Both sides are using a tacitly agreed way to keep oil prices hovering above $100 but not allowing them to break above $130. The mediator of this war is not in Washington, not in Riyadh, and not in Geneva. It’s the red-and-green lines on the intraday chart on the New York Mercantile Exchange.

In this equilibrium, those without a say are the American families who can’t afford $5 per gallon gasoline, the sailors trapped on 2,000 cargo ships, and chemical-plant workers forced to cut production to hedge against raw-material price increases. The costs they bear are the only one of these factors that does not appear on the candlestick chart when this “market-based ceasefire” is priced in.

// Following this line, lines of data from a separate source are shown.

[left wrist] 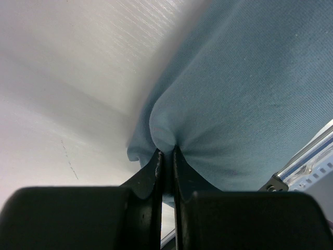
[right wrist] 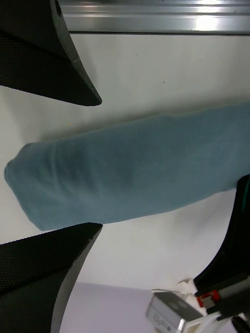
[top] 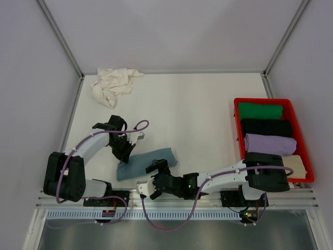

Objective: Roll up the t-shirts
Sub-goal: Roll the tshirt

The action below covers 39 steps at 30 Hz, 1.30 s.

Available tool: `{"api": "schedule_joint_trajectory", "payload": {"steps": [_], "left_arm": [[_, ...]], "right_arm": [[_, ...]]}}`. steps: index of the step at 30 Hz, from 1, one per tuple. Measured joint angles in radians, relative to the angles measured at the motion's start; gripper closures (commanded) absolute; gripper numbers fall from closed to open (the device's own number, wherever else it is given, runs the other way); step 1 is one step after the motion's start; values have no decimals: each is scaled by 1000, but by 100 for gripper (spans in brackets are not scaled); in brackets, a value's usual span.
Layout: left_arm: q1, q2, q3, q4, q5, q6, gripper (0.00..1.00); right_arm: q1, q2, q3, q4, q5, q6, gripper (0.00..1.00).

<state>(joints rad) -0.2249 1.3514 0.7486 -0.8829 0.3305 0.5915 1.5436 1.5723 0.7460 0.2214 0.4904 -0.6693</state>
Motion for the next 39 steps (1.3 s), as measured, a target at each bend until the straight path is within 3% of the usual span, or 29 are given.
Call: {"api": "schedule_joint_trajectory", "payload": {"steps": [10,25,33,37,39], "left_arm": [[0,4,0,0,3,0,92],[0,13,0,-1,3,19,92],[0,14,4,-8,8,45,88],[2,14,19,-23,10,53,67],[10,11,42,-35,9,54,61]], "right_arm": [[-34,209,175,-102,-86,-111,2],[-143,328,359,-242,-165,-121,3],[-180,345,402,-323,-235,-152,30],[-201,367,457,-403,-278,-168,52],[-214,375,501,-462,-306,-160,57]]}}
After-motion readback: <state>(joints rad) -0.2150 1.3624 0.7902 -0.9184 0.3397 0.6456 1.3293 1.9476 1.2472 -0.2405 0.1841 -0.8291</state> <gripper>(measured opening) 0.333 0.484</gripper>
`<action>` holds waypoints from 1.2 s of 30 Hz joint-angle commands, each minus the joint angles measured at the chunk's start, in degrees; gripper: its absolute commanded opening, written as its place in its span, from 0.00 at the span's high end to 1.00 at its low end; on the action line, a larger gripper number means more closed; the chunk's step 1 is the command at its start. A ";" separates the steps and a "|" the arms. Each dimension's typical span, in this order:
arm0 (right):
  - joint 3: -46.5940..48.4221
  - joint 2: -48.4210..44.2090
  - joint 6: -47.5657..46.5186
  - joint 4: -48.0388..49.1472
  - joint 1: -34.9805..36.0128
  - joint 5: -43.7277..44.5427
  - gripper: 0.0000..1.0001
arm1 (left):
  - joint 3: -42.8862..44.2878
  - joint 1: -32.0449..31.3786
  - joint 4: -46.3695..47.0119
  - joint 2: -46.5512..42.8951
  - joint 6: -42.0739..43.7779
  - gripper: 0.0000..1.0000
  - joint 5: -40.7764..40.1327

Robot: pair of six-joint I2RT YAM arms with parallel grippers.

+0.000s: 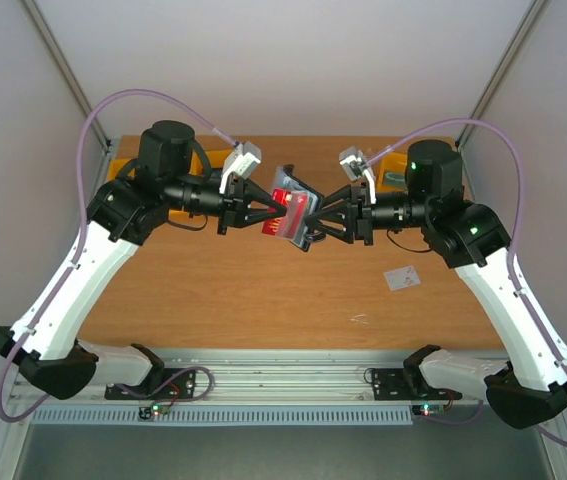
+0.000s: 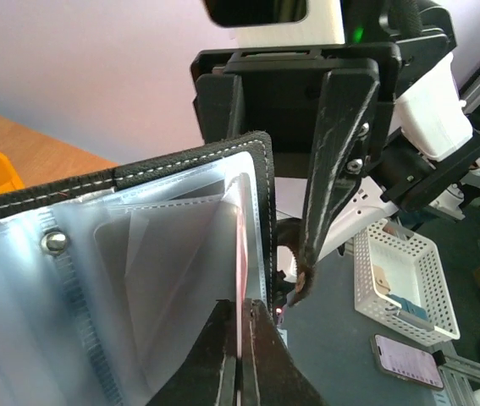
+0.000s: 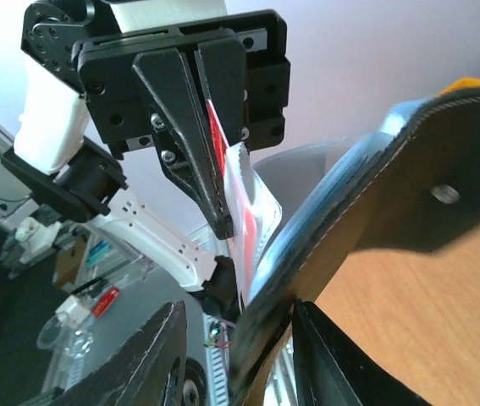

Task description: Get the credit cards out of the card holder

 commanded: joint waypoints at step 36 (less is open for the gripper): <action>-4.90 -3.22 -3.15 -3.64 -4.04 2.64 0.99 | -4.89 6.64 1.34 -3.51 -3.46 1.00 -6.74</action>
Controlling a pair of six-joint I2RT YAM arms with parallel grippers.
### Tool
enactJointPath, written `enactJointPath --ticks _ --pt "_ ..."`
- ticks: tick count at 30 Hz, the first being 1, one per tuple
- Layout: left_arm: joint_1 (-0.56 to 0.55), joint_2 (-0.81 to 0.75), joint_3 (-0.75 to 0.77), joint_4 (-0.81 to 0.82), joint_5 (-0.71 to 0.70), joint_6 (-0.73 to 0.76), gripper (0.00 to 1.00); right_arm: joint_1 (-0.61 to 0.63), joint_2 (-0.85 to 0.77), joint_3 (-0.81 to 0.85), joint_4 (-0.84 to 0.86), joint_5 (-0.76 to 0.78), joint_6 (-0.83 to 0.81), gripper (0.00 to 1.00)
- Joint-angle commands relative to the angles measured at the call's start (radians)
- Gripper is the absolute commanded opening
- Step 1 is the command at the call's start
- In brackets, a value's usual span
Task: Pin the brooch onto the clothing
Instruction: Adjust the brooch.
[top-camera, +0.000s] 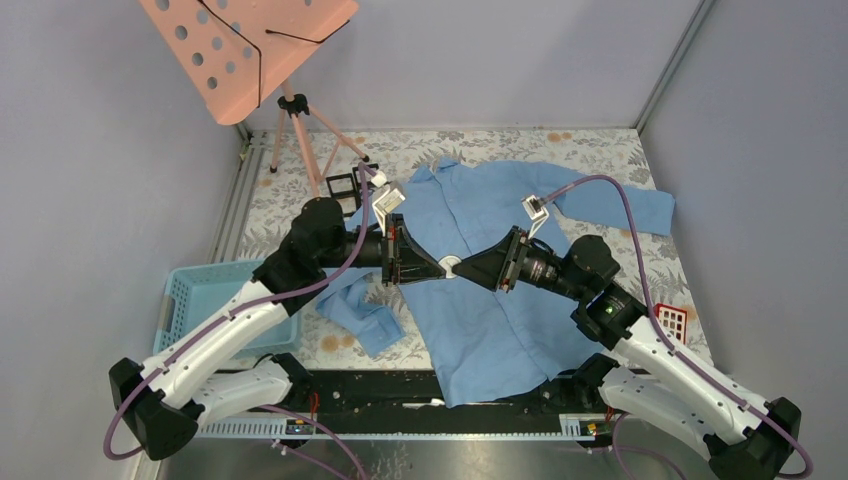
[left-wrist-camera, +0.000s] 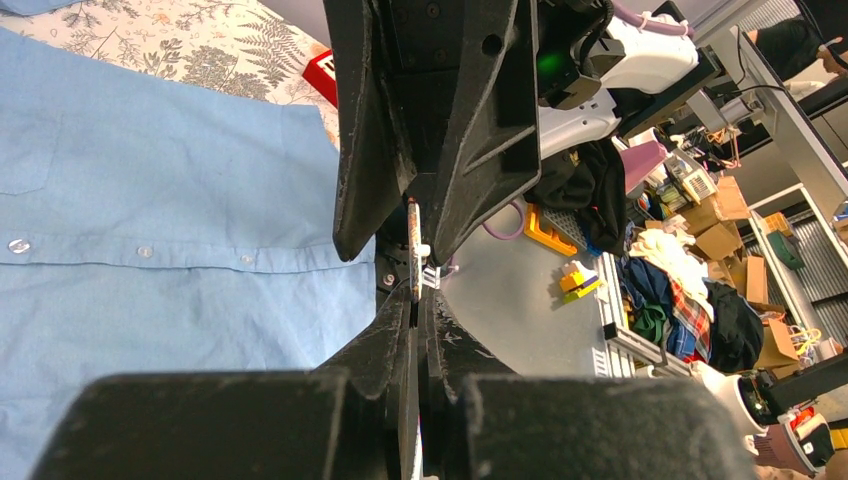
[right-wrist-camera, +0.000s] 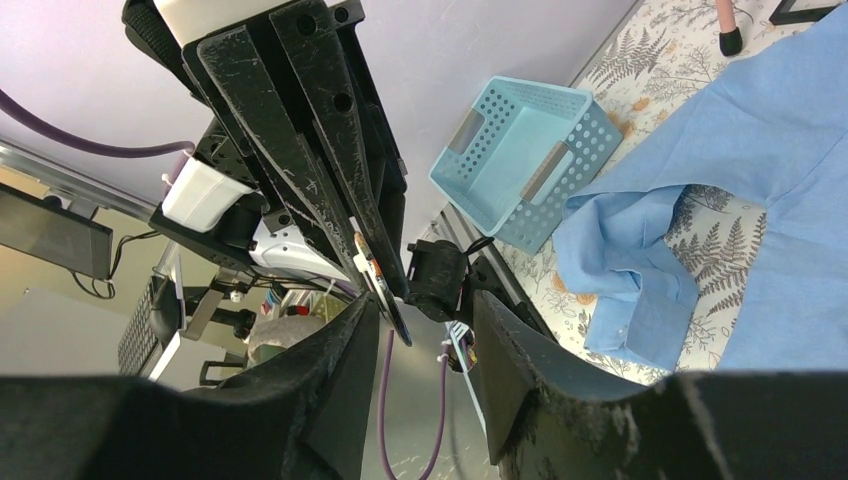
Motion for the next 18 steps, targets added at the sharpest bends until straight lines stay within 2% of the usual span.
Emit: enactJointPath --ticks 1,18 --pt "0.003 0.002 -0.004 0.072 0.052 0.014 0.0 0.002 0.008 0.049 -0.013 0.008 -0.012 0.46" --pt "0.002 0.019 -0.005 0.086 0.074 0.003 0.0 0.012 0.008 0.118 -0.229 0.111 -0.114 0.39"
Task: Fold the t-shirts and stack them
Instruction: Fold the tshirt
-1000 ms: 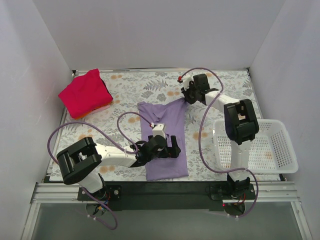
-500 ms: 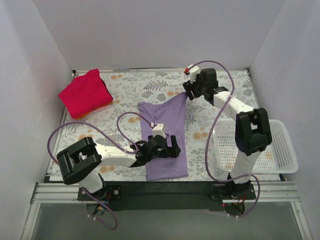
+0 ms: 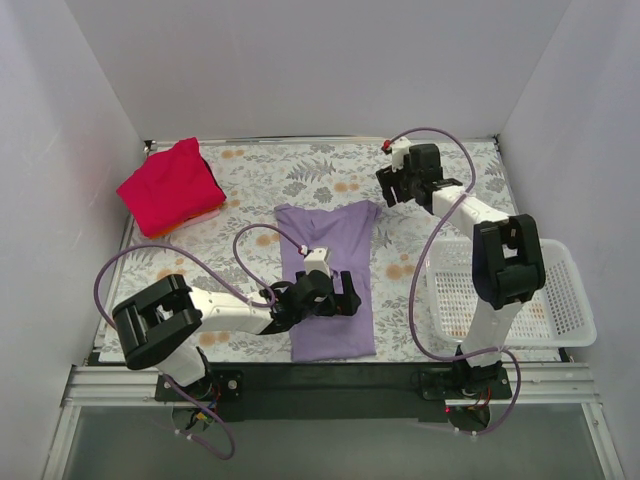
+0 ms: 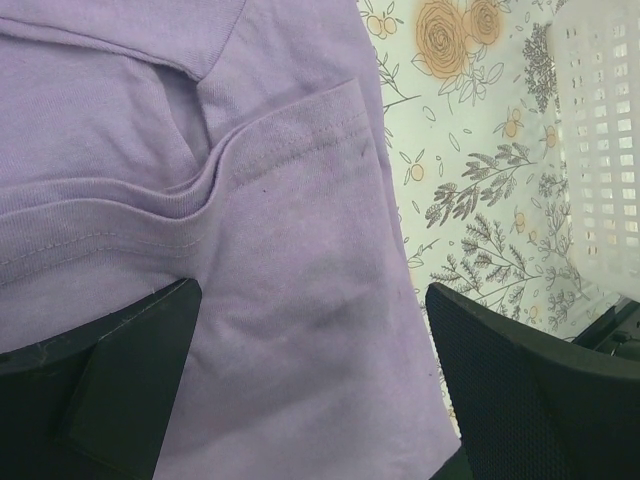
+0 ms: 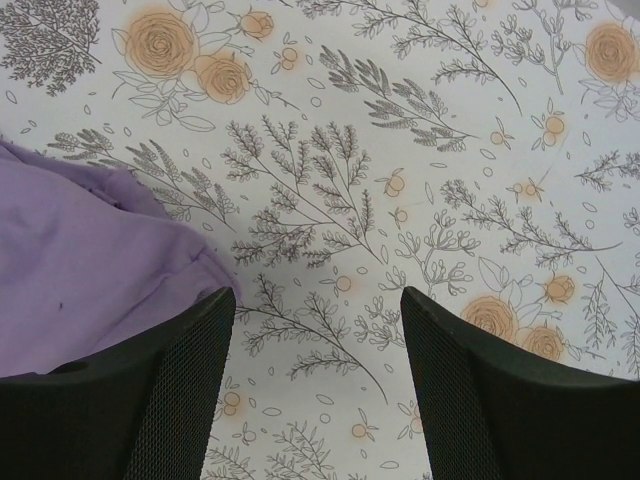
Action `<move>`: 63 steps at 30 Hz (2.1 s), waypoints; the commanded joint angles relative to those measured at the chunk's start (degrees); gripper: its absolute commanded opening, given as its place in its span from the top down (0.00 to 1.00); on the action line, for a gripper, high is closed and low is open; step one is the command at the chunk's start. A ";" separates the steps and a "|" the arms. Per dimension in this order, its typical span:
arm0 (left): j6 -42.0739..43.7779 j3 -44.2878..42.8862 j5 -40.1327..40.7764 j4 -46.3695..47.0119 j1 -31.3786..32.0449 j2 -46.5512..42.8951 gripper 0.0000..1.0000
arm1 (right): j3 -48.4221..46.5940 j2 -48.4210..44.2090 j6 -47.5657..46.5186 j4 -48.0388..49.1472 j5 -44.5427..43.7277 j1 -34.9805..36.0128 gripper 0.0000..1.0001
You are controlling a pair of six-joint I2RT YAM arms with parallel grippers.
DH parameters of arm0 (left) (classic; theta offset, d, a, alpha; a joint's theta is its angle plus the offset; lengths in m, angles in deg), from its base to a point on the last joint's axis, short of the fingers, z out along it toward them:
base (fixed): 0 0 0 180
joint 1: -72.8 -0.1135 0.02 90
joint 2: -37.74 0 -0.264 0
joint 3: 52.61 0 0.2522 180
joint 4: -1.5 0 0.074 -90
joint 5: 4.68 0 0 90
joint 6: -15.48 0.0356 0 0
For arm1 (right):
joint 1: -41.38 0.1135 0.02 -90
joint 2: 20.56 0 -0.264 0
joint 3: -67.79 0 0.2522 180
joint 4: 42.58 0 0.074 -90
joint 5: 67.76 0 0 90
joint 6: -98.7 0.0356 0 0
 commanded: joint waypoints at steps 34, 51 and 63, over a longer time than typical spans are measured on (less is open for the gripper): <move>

Next, what’s worth watching is not the news headline, but several thin lines in the market that have already started to price in. How long will the window for the “Freedom Plan” pause actually last? Once it goes beyond two weeks without being signed, market confidence in the ceasefire will drop sharply. At the next round of talks in Oman this week, will Iran concede the red line of “abandoning uranium enrichment”? That has been the true sticking point across the past three rounds of negotiations. Saudi Arabia’s idle capacity of about 2.7 million barrels per day, and whether OPEC+ will launch “unconventional production increases” at its next meeting, will directly determine whether third-quarter oil prices can hold the $100 level.

The highlight of the next 48 hours is not missiles—it’s the candlesticks.

That sentence repeatedly mentioned by Dalio can be used again: “Watching everything that’s happening now is like watching a movie I’ve seen many times in history.” Only this time, the soundtrack is no longer the sound of gunfire—it’s the tick-tock of the Brent intraday chart.